How JustAnswer Works:
  • Ask an Expert
    Experts are full of valuable knowledge and are ready to help with any question. Credentials confirmed by a Fortune 500 verification firm.
  • Get a Professional Answer
    Via email, text message, or notification as you wait on our site. Ask follow up questions if you need to.
  • 100% Satisfaction Guarantee
    Rate the answer you receive.
Ask Dr. Deb Your Own Question
Dr. Deb
Dr. Deb, Veterinarian
Category: Vet
Satisfied Customers: 10446
Experience:  I have been a practicing veterinarian for over 30 years.
60411192
Type Your Vet Question Here...
Dr. Deb is online now

My male neutered dog is constantly getting too much amorous

Resolved Question:

My male neutered dog is constantly getting too much amorous affection from other male dogs - they are very determined and it's almost like my dog is a bitch on heat to them.

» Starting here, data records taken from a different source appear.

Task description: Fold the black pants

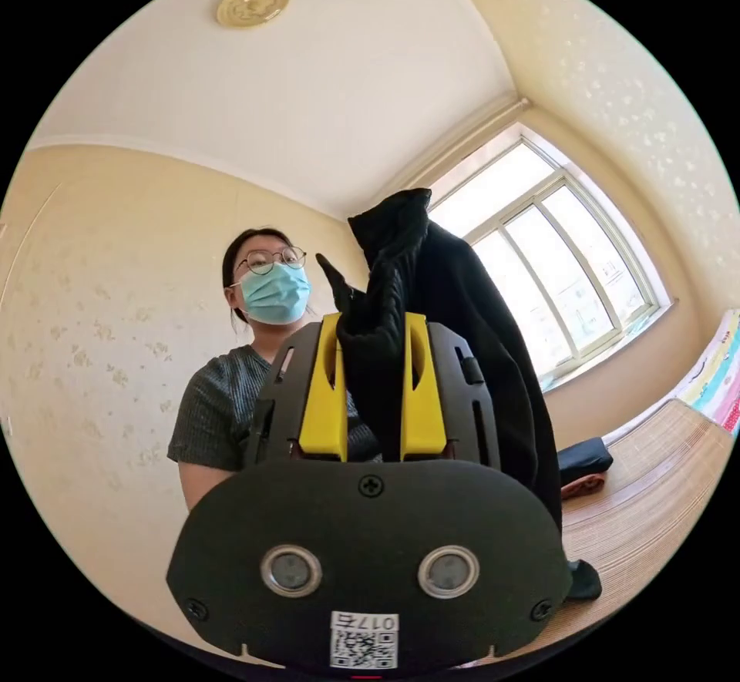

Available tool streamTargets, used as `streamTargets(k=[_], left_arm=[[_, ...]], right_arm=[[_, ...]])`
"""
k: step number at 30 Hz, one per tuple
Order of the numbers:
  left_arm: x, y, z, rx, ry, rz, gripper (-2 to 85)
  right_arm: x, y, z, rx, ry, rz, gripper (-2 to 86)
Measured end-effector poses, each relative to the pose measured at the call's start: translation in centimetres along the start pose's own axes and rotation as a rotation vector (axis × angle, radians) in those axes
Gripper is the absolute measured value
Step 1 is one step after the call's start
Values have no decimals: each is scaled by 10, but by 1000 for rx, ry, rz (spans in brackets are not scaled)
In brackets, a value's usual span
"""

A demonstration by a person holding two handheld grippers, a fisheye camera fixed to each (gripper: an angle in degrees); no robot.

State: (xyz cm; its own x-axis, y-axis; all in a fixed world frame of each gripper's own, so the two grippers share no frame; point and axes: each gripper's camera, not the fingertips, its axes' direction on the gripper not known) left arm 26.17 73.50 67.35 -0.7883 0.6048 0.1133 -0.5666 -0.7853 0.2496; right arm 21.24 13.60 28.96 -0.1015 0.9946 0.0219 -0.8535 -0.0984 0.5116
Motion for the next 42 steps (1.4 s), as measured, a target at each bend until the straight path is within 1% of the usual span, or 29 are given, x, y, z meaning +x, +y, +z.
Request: streamTargets(k=[2, 3, 7, 9, 11, 12, 14, 15, 18, 20, 21, 23, 25, 28, 31, 35, 39, 42], left_arm=[[2, -4, -10, 17, 3, -18, 31], [5, -7, -13, 18, -5, -17, 32], [17, -17, -12, 23, -17, -10, 33], [24, -25, -7, 16, -25, 3, 33], [28, -32, -4, 1, -42, 3, 33], [29, -37, -3, -6, -43, 8, 33], [29, -44, -7, -6, -26, 3, 33], [27, -50, -12, -3, -19, -5, 33], [26, -64, -22, -11, -33, -13, 33], [25, -72, -28, -14, -58, -19, 33], [23, -78, -32, -13, -74, -24, 33], [20, -88, -39, -6, -92, -31, 33], [18, -101, -45, 0, -114, -36, 33], [19, -137, -52, -8, -160, -22, 34], [31, -186, -61, 16, -176, 35, 34], [70, -252, -67, 89, -234, 169, 36], [96, -311, -64, 128, -351, 276, 39], [76, -345, -56, 93, -404, 272, 39]], right_arm=[[-20, 1, 8, -20, 99, -10, 121], [-24, 2, 10, -28, 114, -11, 123], [-30, 34, 32, -65, 237, 40, 158], [-20, 59, 43, -14, 244, 82, 145], [-16, 82, 48, 105, 128, 80, 110], [-18, 84, 48, 141, 124, 69, 101], [-44, 80, 42, 244, 197, 3, 87], [-53, 75, 41, 251, 219, -19, 85], [-109, 35, 49, 200, 353, -135, 76], [-159, -6, 74, 101, 540, -220, 72], [-170, -16, 82, 75, 602, -230, 71], [-202, -60, 115, -12, 848, -211, 68], [-219, -89, 138, -51, 937, -225, 67], [-250, -138, 176, -88, 987, -316, 64], [-277, -187, 216, -114, 1026, -402, 63], [-308, -254, 265, -192, 1075, -534, 65], [-319, -317, 278, -233, 1099, -528, 67], [-304, -360, 262, -246, 1143, -432, 70]])
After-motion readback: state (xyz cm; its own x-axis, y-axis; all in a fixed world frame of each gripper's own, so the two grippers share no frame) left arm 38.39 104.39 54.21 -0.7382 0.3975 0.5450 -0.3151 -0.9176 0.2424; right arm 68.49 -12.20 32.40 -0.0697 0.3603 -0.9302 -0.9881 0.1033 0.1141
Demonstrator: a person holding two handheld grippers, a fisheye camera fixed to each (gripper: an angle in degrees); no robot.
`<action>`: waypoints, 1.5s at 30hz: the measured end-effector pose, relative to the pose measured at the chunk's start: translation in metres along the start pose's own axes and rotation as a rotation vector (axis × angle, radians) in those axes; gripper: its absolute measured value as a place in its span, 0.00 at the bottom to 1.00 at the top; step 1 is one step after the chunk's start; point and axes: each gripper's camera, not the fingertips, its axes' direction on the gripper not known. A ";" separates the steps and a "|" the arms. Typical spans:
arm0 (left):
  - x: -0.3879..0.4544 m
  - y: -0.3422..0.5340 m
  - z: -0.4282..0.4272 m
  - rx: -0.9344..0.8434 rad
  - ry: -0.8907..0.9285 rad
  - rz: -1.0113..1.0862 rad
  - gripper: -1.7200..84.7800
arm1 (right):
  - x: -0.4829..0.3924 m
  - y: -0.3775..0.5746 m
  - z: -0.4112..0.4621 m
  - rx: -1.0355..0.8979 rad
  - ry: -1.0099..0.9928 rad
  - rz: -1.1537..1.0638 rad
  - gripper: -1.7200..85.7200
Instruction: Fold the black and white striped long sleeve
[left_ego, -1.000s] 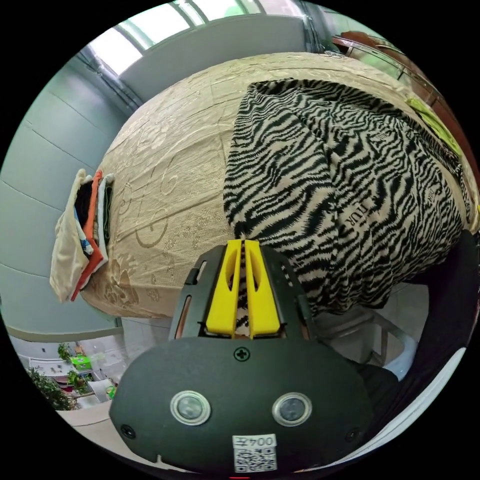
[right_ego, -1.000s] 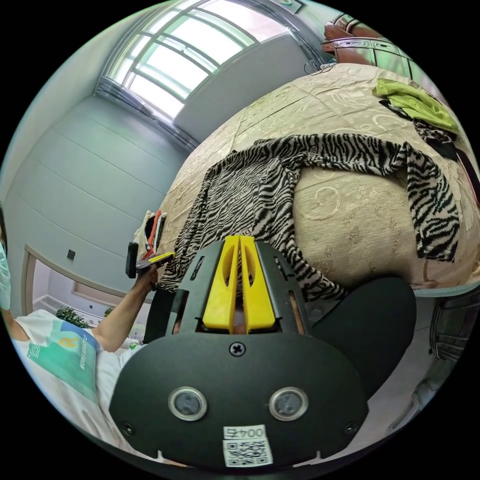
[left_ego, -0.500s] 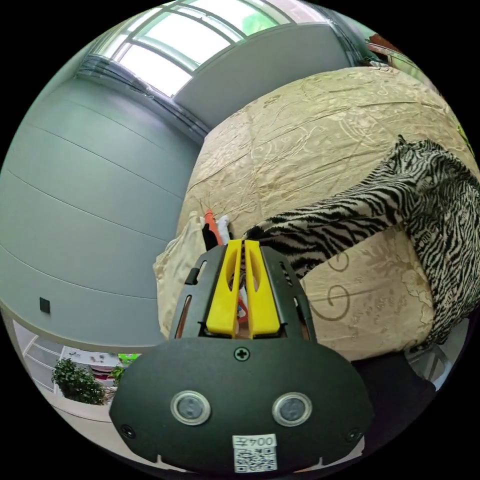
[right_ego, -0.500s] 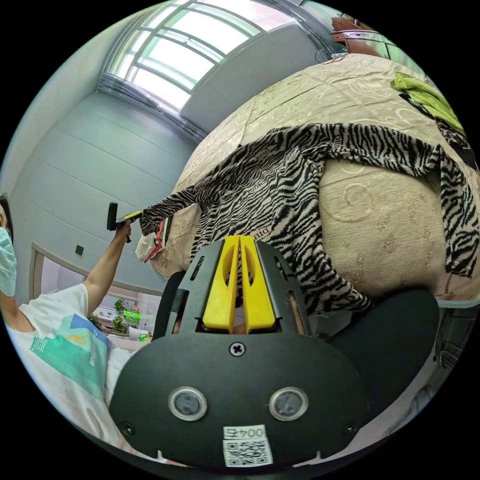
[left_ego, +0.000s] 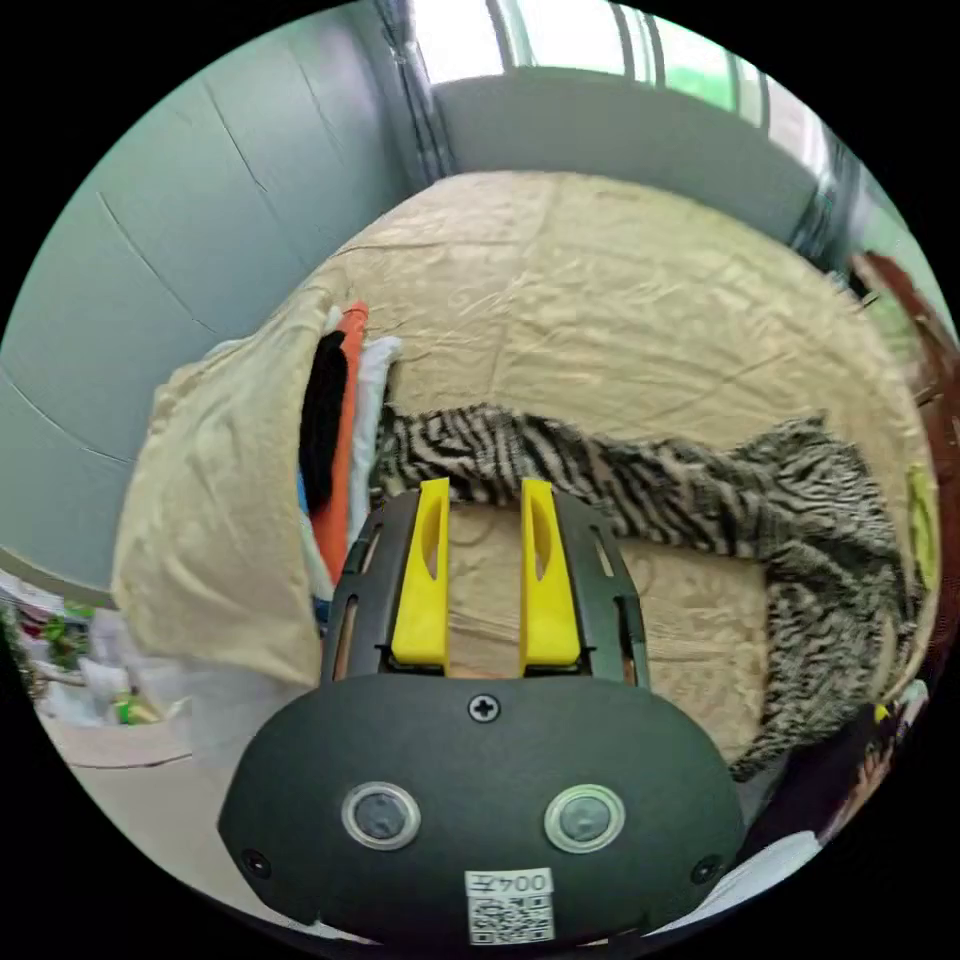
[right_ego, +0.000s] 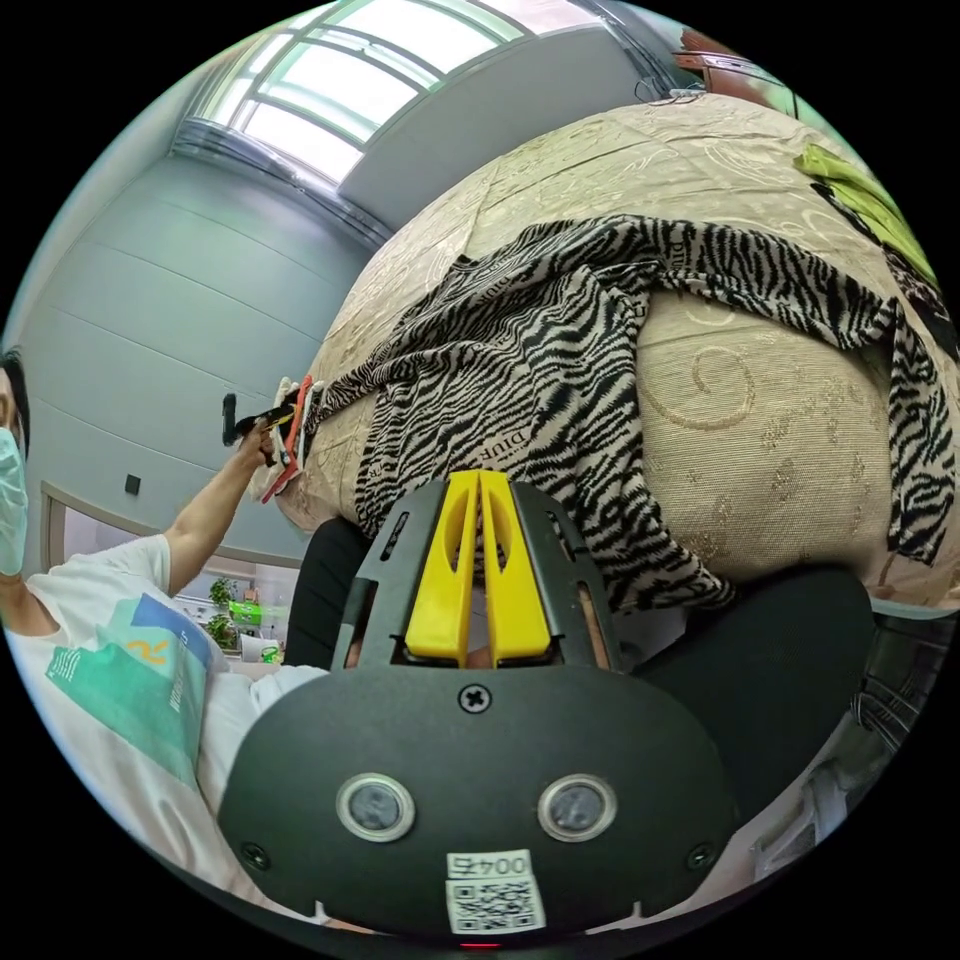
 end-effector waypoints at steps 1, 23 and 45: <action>-0.001 0.022 -0.017 0.080 0.203 0.004 0.13 | -0.002 -0.001 -0.003 0.012 0.007 -0.004 0.01; 0.244 0.258 0.031 -0.380 0.206 0.826 0.17 | -0.008 -0.093 0.044 -0.372 0.629 -0.035 0.19; 0.081 0.195 0.009 -0.538 0.631 0.506 0.03 | 0.006 -0.177 -0.007 -0.500 0.083 0.141 0.06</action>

We were followed miles the other day by a non castrated dog and no amount of shooing or snapping from mine would make him go home. In the end I had to tie him up and call the number on his id and wait for the owner to come get him.
Submitted: 3 years ago.
Category: Vet
Expert:  Dr. Deb replied 3 years ago.

Hello, I'm Dr. Deb.

I recently came online and see that your question about your boy hasn't been answered. I'm so sorry that you've had to wait for a response,but if you still need assistance, I'd like to help if I can.

There are several possible explanations for why your altered dog would be attractive to other, unneutered male dogs:

1. Estrogen.

a) If, for example, he was a shelter or rescue and had a retained testicle, then this testicle could be producing estrogen which makes him similar to a female dog in heat.

If this is a possibility, then estrogen levels can be run and he'll need surgery to remove this testicle.

b) Exposure to estrogen either through any drugs he may been given or exposure to any human hormone replacement therapy can also cause this behavior from other dogs towards him.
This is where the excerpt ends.